# Directions
Return all lines of the listing below that carry the word "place".

# Data
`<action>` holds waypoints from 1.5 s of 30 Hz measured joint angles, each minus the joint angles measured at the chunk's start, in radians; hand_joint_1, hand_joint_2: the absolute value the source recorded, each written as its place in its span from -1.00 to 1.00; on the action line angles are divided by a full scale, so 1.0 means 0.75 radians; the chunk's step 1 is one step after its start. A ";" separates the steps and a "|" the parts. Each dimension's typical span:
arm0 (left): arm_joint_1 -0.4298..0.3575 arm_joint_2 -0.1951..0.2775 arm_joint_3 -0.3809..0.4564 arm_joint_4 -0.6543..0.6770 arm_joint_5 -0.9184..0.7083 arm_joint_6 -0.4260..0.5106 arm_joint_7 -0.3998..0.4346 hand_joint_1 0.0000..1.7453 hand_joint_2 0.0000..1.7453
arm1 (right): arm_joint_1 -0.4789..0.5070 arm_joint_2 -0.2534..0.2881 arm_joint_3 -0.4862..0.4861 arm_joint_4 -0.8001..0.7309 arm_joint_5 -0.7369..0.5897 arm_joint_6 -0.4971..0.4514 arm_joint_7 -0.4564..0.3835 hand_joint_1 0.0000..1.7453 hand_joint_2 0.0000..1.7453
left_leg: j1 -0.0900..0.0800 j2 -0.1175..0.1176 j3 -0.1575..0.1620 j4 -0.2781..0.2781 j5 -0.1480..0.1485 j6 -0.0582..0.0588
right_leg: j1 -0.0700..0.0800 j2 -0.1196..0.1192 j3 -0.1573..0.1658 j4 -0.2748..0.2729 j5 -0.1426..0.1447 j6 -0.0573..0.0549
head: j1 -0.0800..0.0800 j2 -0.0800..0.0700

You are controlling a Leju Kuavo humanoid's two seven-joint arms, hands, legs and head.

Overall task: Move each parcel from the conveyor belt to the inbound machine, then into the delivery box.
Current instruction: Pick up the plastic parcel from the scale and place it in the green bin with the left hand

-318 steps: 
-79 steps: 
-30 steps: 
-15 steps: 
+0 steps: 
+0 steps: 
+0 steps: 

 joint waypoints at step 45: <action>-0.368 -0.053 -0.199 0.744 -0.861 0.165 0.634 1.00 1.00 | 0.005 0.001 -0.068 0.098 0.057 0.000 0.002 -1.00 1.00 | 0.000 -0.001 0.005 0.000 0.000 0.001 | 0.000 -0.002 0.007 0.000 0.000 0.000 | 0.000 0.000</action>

# Result of this task
`<action>` holds waypoints from 1.5 s of 30 Hz measured joint angles, each minus the joint angles measured at the chunk's start, in radians; hand_joint_1, hand_joint_2: the absolute value the source recorded, each written as its place in its span from -1.00 to 1.00; on the action line angles are divided by a full scale, so 1.0 means 0.75 radians; the chunk's step 1 is one step after its start. A ";" separates the steps and a "|" the parts. Each dimension's typical span:
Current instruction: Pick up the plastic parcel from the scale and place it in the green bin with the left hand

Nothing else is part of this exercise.